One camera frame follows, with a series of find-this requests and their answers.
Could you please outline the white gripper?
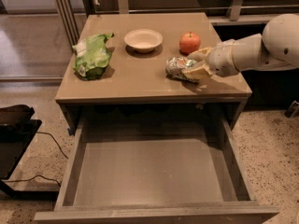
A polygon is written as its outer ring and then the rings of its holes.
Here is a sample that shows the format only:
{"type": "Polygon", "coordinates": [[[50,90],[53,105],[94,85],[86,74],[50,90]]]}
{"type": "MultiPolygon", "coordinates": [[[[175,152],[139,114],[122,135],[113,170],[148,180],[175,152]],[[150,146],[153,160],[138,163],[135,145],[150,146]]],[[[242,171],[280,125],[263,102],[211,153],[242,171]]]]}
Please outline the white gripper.
{"type": "Polygon", "coordinates": [[[182,74],[193,83],[211,78],[214,74],[219,77],[231,77],[239,73],[233,61],[233,44],[230,39],[220,42],[213,49],[205,47],[190,53],[187,58],[196,60],[194,66],[182,70],[182,74]]]}

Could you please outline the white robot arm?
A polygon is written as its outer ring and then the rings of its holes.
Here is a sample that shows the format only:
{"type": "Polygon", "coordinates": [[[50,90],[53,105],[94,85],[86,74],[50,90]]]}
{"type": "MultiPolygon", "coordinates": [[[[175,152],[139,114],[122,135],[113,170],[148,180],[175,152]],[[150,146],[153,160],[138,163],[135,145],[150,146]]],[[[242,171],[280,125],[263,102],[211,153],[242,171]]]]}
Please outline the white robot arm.
{"type": "Polygon", "coordinates": [[[182,70],[199,82],[217,75],[230,77],[242,71],[283,71],[299,67],[299,16],[283,14],[268,22],[261,34],[220,42],[214,48],[191,53],[195,65],[182,70]]]}

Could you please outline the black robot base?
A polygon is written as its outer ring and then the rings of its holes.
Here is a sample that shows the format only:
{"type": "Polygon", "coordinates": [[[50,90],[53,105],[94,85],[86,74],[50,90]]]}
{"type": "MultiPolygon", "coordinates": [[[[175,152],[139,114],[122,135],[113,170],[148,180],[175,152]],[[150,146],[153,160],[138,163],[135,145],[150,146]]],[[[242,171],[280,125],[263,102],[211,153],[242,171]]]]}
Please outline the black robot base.
{"type": "Polygon", "coordinates": [[[15,190],[5,183],[42,124],[34,113],[28,105],[0,108],[0,190],[13,199],[55,201],[57,191],[15,190]]]}

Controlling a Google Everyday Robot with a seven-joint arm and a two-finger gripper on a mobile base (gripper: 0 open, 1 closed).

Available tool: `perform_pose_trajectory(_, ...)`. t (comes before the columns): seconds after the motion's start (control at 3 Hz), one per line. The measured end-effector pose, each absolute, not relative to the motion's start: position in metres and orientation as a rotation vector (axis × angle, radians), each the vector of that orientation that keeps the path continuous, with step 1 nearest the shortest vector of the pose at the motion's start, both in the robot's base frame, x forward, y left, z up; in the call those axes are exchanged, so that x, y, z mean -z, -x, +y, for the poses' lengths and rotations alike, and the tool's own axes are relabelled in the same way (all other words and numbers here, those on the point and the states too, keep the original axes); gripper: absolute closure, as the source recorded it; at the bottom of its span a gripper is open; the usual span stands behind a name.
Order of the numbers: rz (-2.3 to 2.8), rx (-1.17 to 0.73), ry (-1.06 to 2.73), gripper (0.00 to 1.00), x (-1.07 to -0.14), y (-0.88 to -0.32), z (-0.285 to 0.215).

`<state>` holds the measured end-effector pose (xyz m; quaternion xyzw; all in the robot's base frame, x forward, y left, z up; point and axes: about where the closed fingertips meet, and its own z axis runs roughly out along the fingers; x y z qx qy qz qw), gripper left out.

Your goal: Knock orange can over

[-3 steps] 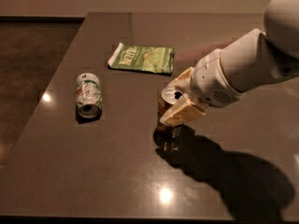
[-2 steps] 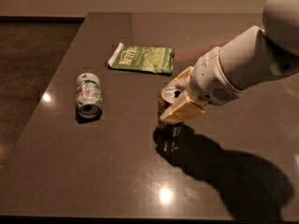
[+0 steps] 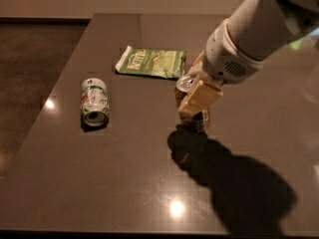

# What is needed
Go through the records above and copy every line holding the word "open".

# Response area
Controlling a Google Everyday Robot with a seven-joint arm and a two-finger gripper on a mobile base (gripper: 0 open, 1 closed).
Available tool: `perform_pose_trajectory(_, ...)`. t (comes before the columns): seconds after the motion's start (control at 3 Hz), one per line. The measured end-effector pose, each absolute, not relative to the motion's start: position in metres and orientation as a rotation vector (axis × angle, radians), each the vector of that orientation that keeps the path continuous, with step 1 nearest the shortest vector of the pose at the motion's start, both in the robot's base frame, x forward, y left, z up; in the call those axes are exchanged, so that x, y, z mean -z, -x, +y, for the poses' lengths and rotations alike, and the tool's own axes are relabelled in the same way (all other words and numbers here, those on the point and the states too, keep the original axes); gripper: absolute closure, as the source recorded it; at the bottom of its span a gripper is open; the usual span stands behind a name.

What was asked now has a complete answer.